From the first line of the entries below through the line bearing "I would appreciate it if you could identify the white box", write out each line exactly. Omit pictures.

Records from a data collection
= = = = = = =
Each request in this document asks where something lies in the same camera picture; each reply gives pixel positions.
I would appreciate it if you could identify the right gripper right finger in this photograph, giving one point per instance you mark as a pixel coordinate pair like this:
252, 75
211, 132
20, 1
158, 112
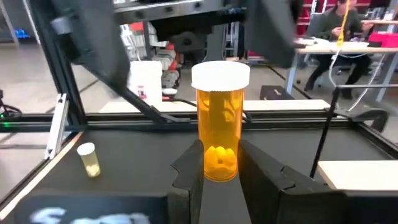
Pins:
261, 186

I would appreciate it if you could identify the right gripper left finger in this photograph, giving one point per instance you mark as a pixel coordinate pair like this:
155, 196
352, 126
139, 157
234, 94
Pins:
189, 186

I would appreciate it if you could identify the slim amber pill bottle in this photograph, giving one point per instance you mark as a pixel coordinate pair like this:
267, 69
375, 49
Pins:
219, 118

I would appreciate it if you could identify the black table mat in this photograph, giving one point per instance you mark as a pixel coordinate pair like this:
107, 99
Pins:
130, 161

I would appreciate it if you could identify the black floor box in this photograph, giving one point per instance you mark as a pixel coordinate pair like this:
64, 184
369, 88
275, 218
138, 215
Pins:
275, 92

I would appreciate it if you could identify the small pale yellow pill bottle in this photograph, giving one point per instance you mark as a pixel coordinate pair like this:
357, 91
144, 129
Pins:
90, 165

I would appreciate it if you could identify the white box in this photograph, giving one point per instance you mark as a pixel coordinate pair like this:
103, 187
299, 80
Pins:
146, 79

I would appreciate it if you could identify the white desk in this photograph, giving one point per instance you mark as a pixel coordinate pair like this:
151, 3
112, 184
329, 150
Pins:
326, 48

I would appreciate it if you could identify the person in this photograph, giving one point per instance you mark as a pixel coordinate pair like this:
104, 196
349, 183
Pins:
329, 21

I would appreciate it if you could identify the red box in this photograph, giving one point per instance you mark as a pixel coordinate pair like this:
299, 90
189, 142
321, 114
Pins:
384, 39

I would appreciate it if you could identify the black aluminium table frame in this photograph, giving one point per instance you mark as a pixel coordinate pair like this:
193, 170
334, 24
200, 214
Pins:
109, 119

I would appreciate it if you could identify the silver frame bracket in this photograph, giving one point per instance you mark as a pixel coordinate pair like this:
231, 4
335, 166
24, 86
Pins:
57, 124
= = = = = = =
- _Task solution_:
Each request in this document asks where something lies in the same camera picture; each reply gives pixel positions.
I would appreciate it if you could identify the right gripper right finger in this photograph, giving one point per instance you mark as a pixel coordinate pair like this:
252, 75
211, 132
20, 1
158, 112
Pins:
261, 186

I would appreciate it if you could identify the right gripper left finger in this photograph, giving one point per instance you mark as a pixel coordinate pair like this:
155, 196
352, 126
139, 157
234, 94
Pins:
189, 186

I would appreciate it if you could identify the slim amber pill bottle in this photograph, giving one point per instance you mark as a pixel coordinate pair like this:
267, 69
375, 49
Pins:
219, 118

I would appreciate it if you could identify the black table mat in this photograph, giving one point per instance you mark as a pixel coordinate pair like this:
107, 99
Pins:
130, 161

I would appreciate it if you could identify the black floor box in this photograph, giving one point per instance you mark as a pixel coordinate pair like this:
64, 184
369, 88
275, 218
138, 215
Pins:
275, 92

I would appreciate it if you could identify the small pale yellow pill bottle in this photograph, giving one point per instance you mark as a pixel coordinate pair like this:
357, 91
144, 129
Pins:
90, 165

I would appreciate it if you could identify the white box in this photograph, giving one point per instance you mark as a pixel coordinate pair like this:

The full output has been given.